Segment Start: TASK DATA

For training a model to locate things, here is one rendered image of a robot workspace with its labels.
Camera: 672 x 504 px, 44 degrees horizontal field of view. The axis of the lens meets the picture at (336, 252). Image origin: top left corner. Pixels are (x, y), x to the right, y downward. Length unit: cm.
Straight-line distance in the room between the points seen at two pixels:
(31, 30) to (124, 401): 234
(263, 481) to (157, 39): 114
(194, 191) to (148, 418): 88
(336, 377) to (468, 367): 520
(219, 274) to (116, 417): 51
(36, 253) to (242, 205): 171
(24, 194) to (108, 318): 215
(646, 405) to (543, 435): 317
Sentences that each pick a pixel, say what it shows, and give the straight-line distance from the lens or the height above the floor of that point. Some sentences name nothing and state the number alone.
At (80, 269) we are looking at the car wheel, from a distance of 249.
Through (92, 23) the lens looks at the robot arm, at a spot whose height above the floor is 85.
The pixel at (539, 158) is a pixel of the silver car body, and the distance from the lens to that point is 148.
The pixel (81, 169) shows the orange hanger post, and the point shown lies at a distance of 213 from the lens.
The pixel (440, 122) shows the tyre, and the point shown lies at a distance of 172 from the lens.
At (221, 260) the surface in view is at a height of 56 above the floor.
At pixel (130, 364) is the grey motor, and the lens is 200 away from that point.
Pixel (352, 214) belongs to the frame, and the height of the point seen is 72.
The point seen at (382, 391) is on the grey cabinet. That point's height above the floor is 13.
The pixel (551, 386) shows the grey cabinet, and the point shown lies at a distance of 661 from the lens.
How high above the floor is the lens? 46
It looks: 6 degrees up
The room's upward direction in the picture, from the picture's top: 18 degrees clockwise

Segment End: TASK DATA
Segment Start: TASK DATA

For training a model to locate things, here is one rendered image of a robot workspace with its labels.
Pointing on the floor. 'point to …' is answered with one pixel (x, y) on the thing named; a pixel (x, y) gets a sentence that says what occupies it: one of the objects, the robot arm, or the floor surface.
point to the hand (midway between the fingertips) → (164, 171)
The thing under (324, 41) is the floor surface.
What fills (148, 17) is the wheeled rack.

Segment End: TASK DATA
Segment Start: TASK DATA

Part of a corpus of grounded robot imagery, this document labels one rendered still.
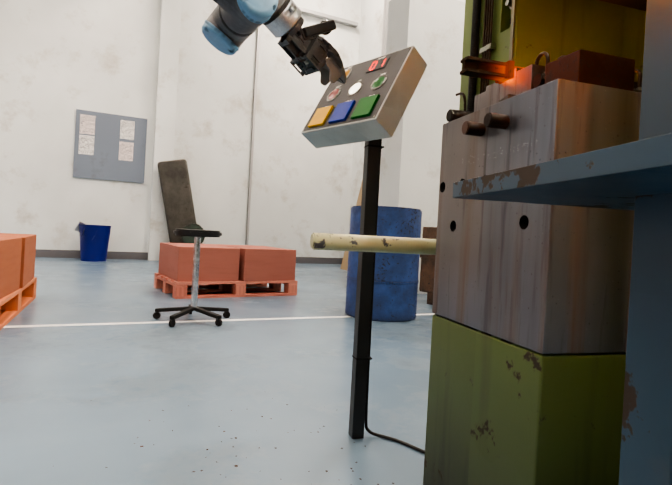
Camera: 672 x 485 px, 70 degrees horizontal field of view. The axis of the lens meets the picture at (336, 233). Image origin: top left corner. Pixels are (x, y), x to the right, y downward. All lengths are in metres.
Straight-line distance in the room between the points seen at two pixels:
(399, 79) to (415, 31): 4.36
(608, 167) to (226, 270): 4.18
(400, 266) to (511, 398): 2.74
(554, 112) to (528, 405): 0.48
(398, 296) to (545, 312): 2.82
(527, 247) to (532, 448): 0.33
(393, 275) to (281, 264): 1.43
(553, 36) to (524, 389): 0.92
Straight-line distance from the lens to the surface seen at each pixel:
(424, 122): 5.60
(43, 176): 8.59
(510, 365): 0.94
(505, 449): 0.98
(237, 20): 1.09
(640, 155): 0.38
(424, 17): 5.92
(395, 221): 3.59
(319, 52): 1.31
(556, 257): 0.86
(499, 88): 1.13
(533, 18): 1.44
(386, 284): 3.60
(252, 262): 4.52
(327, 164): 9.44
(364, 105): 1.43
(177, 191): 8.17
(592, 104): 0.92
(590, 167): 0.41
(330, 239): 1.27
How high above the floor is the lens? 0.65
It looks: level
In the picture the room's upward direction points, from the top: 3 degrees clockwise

Segment End: TASK DATA

WHAT IS BEING ASKED
Which lines in the data hold the string "cabinet"? Copy each of them.

TASK RESULT
The point seen at (382, 391) is on the grey cabinet. That point's height above the floor is 13.
The pixel (551, 386) shows the grey cabinet, and the point shown lies at a distance of 661 from the lens.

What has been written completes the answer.